▽

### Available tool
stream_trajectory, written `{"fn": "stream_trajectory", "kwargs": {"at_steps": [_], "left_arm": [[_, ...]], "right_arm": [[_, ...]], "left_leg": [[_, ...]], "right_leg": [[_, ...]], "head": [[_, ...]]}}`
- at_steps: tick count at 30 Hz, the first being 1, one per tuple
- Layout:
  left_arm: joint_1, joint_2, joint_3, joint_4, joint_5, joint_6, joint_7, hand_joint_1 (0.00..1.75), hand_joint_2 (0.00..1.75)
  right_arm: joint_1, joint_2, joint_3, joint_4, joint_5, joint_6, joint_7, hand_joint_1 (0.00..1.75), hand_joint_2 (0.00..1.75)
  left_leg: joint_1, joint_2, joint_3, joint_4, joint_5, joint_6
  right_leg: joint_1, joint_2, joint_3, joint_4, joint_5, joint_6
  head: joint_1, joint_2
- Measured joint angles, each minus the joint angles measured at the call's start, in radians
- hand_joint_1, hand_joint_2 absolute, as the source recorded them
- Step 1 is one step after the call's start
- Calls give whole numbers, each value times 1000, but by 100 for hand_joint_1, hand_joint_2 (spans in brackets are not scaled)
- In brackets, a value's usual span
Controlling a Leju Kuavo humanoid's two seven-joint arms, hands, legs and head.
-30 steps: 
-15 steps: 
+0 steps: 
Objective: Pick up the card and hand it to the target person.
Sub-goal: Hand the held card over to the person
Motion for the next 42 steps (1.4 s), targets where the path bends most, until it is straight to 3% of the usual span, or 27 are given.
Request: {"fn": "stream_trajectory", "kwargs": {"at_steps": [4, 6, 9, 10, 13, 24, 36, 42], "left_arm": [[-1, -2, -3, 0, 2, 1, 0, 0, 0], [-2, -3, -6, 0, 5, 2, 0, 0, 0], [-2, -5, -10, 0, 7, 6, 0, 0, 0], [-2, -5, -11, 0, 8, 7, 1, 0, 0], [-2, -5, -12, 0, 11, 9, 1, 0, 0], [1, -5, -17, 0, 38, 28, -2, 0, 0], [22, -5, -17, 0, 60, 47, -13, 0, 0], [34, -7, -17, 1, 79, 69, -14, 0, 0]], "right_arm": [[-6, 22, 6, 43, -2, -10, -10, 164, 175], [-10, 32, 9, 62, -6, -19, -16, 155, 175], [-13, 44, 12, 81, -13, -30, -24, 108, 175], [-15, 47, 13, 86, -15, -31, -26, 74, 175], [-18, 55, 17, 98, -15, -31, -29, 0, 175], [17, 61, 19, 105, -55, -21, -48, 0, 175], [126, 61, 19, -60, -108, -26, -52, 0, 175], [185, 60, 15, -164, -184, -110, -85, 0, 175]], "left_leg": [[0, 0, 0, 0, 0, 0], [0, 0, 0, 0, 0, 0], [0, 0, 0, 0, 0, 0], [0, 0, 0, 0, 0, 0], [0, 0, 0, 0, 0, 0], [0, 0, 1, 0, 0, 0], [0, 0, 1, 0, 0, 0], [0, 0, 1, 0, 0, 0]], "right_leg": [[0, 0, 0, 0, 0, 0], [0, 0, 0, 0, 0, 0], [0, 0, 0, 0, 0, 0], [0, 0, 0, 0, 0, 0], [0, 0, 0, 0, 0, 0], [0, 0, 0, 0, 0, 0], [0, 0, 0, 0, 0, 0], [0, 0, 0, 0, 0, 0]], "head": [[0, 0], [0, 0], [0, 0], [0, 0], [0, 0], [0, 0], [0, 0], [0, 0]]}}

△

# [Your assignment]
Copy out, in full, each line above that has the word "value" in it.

# [Answer box]
- Calls give whole numbers, each value times 1000, but by 100 for hand_joint_1, hand_joint_2 (spans in brackets are not scaled)
- In brackets, a value's usual span

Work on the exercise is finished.